Adding a new language

Trang edited this page Apr 17, 2022 · 11 revisions

Here we describe the steps to add a new language in Tatoeba from a development point of view.

1. Add the language in LanguagesLib

This is needed to make the language available in the various dropdown lists.

  • Open the file src/Lib/LanguagesLib.php
  • Add the language in the in languagesInTatoeba().
  • If the language has an ISO 639-1 code, also add it in get_Iso639_3_To_Iso639_1_Map().
  • If the language is a right to left language, also add it in getLanguageDirection($lang).

2. Add the icon

  • Language icons are located in webroot/img/flags.
  • The icon needs to be a SVG file, named with the ISO 639-3 language code (ex: ita.svg).

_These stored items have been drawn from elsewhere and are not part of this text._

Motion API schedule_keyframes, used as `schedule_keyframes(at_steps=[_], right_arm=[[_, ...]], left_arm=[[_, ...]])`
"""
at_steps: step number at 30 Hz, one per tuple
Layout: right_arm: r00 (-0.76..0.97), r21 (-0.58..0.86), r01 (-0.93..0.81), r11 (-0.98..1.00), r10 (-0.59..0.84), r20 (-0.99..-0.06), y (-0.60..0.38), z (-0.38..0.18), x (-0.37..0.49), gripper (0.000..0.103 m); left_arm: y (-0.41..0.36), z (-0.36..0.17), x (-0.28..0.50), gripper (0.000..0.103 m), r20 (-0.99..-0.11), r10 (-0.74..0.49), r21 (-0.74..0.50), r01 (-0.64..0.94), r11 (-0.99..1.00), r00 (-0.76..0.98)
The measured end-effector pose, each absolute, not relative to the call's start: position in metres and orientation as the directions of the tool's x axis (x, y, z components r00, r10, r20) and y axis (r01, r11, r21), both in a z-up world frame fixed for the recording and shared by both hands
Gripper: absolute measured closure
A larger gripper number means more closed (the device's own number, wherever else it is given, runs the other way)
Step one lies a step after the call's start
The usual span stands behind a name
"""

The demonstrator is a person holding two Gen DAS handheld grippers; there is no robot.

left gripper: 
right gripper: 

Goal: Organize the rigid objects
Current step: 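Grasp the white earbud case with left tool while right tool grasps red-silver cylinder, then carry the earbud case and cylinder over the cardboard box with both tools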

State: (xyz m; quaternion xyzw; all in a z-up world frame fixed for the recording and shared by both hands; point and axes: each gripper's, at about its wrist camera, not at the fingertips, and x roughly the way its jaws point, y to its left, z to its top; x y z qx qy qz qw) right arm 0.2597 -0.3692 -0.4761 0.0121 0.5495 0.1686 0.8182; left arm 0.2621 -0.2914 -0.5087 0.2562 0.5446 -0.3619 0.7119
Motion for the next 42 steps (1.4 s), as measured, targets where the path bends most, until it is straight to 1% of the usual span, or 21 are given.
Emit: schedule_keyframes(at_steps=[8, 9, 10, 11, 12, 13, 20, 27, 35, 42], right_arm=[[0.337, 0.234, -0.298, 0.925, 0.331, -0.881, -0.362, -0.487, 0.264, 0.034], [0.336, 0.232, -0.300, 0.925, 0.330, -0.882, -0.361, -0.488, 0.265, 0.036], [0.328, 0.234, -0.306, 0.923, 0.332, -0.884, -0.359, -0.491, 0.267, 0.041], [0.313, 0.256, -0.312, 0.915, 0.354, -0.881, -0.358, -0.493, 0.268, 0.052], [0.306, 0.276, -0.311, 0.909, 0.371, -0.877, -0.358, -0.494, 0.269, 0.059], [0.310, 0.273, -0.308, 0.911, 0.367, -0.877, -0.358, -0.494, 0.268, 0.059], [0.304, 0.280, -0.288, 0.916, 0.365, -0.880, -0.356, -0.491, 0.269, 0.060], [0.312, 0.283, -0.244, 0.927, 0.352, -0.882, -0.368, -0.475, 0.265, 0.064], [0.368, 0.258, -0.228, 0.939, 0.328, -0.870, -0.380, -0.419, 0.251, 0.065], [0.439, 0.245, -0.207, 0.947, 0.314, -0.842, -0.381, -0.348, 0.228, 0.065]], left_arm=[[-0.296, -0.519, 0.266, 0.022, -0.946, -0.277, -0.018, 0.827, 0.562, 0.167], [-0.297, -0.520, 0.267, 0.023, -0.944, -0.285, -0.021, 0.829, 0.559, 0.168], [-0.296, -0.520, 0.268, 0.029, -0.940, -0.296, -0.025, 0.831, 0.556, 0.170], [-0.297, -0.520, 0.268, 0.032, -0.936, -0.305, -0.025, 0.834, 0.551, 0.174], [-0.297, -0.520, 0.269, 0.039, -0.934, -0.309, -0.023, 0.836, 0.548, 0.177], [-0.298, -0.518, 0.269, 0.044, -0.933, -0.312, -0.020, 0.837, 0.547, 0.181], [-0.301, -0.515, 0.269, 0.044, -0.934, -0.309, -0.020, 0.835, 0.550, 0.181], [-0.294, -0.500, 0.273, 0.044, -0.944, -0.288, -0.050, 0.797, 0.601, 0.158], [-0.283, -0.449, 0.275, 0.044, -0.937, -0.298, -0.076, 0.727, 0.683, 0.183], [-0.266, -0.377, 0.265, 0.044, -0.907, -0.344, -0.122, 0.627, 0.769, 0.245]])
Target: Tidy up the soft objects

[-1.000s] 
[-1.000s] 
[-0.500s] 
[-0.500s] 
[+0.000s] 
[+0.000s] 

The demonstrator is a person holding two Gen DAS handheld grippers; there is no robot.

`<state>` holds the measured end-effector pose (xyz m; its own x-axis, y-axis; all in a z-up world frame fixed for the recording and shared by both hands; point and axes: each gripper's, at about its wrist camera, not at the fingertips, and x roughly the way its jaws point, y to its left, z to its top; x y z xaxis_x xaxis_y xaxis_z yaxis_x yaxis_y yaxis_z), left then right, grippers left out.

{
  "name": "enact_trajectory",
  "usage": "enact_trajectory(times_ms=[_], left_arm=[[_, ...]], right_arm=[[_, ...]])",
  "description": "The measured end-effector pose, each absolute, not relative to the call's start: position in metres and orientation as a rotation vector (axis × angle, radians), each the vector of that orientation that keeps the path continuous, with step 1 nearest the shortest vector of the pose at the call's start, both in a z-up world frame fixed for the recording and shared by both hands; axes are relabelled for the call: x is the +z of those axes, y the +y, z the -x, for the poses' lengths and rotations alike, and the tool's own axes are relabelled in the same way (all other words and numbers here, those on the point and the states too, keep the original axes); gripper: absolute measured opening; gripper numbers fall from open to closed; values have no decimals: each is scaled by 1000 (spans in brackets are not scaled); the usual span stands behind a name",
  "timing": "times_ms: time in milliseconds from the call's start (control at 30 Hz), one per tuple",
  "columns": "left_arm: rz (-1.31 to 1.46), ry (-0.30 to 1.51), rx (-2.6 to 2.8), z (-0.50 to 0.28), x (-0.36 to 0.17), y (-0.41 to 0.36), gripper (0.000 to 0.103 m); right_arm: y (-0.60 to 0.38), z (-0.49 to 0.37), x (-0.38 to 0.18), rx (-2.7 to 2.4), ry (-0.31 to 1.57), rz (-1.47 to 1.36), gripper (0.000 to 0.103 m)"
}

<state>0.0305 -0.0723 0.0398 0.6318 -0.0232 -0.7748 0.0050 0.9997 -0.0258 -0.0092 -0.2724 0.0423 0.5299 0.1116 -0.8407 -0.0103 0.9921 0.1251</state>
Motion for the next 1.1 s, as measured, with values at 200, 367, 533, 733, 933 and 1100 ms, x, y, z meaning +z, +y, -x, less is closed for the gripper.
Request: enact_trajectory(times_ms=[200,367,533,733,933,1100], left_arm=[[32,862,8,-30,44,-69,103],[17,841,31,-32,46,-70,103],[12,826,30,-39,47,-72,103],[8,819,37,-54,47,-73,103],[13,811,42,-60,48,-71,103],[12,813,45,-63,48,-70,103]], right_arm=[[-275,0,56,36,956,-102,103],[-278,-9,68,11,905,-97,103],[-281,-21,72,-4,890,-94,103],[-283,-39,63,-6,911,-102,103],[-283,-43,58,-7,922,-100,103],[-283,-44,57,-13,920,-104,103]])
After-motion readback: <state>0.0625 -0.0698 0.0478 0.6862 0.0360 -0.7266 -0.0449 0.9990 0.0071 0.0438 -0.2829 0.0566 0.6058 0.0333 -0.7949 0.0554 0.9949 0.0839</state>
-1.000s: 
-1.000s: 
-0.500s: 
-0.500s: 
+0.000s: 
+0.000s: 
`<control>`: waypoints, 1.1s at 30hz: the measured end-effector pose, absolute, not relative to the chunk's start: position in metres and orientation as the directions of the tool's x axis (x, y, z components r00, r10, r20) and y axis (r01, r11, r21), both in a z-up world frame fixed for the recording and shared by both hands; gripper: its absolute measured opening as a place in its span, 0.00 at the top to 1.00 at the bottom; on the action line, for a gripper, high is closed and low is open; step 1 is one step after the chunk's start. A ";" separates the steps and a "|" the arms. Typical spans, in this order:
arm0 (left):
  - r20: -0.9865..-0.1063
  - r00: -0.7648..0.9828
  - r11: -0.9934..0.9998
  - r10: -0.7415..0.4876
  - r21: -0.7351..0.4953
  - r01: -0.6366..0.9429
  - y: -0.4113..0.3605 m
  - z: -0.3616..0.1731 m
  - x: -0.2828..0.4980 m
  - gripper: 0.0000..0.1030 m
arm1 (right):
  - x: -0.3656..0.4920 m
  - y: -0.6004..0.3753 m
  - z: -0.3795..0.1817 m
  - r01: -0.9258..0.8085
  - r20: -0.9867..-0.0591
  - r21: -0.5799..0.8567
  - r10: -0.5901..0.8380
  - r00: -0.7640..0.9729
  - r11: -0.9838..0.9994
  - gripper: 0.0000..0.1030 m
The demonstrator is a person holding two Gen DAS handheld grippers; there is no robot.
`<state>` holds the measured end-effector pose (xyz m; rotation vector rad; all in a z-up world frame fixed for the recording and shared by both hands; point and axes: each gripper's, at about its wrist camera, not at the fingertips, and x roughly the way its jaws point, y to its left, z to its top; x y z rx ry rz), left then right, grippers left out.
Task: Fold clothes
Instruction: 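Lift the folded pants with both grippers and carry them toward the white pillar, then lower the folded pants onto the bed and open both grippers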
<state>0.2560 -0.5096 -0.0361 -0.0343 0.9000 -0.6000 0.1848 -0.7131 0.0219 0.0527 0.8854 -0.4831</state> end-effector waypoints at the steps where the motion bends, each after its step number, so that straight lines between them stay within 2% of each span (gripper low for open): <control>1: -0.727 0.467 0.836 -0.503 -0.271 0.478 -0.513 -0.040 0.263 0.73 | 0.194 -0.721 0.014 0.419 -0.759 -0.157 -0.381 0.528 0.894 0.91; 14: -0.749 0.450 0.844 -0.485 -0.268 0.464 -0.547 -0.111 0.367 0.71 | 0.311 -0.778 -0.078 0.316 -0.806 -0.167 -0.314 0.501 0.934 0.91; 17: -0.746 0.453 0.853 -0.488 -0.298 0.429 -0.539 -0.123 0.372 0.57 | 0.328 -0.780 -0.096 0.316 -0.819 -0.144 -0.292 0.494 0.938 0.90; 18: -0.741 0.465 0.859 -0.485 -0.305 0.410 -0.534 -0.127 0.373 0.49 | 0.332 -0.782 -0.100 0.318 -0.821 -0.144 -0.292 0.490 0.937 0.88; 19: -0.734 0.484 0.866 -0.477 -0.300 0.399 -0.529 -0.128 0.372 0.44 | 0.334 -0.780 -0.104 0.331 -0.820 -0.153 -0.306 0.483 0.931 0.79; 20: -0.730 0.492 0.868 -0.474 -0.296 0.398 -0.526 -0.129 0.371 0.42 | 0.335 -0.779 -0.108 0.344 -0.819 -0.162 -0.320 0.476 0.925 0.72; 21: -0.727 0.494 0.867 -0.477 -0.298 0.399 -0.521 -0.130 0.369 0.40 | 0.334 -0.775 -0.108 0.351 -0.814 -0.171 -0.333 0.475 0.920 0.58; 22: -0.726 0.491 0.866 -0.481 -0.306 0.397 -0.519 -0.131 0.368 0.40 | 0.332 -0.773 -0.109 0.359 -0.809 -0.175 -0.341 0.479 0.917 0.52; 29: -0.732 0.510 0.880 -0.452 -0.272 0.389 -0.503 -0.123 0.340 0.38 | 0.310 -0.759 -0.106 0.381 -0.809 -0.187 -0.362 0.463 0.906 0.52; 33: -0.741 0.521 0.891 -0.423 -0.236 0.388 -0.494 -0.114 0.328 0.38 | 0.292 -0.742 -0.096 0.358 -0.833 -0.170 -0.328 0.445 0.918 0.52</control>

In case there is no SVG available to use for the icon, you can create a SVG out of a PNG as followed:

  • Compress the PNG icon (https://compresspng.com/).
  • Convert it into data URI (https://ezgif.com/image-to-datauri).
  • Download the SVG template.
  • Open the template in a text editor (such as Notepad++).
  • In the template, replace {dataURI} by the string that you got from converting the PNG to data URI.

3. Run the MySQL add_new_language() procedure

This is needed for the statistics page that lists all the languages and the number of sentences in each language. It's also needed to display the sentences count on some other pages.

  • The script that creates the procedure add_new_language() can be found in docs/database/procedures/add_new_language.sql. If your database does not have this procedure, then run this script first.
  • Connect to the database and execute the procedure: CALL add_new_language('<lang>', <listId>);. Replace <lang> with the ISO 639-3 code and <listId> with the id of the list that contains the sentences in that language.

4. Update SphinxConfShell.php

In some cases, the new language will use a script that is not yet handled by the search engine. The new characters need to be defined in the SphinxConfShell.php.

  • Open the /src/Shell/SphinxConfShell.php file.
  • Add the Unicode block
    • in the $charsetTable table if the language has spaces to separate words (like in English)
    • in the $scriptsWithoutWordBoundaries table if the language has no spaces (like in Chinese)

Example with Dhivehi: https://github.com/Tatoeba/tatoeba2/pull/1855#issuecomment-480477645

Deployment on production

You can ignore this step for local development if you don't have Sphinx installed.

Follow the instructions on the Adding a new language section of the Deployment page.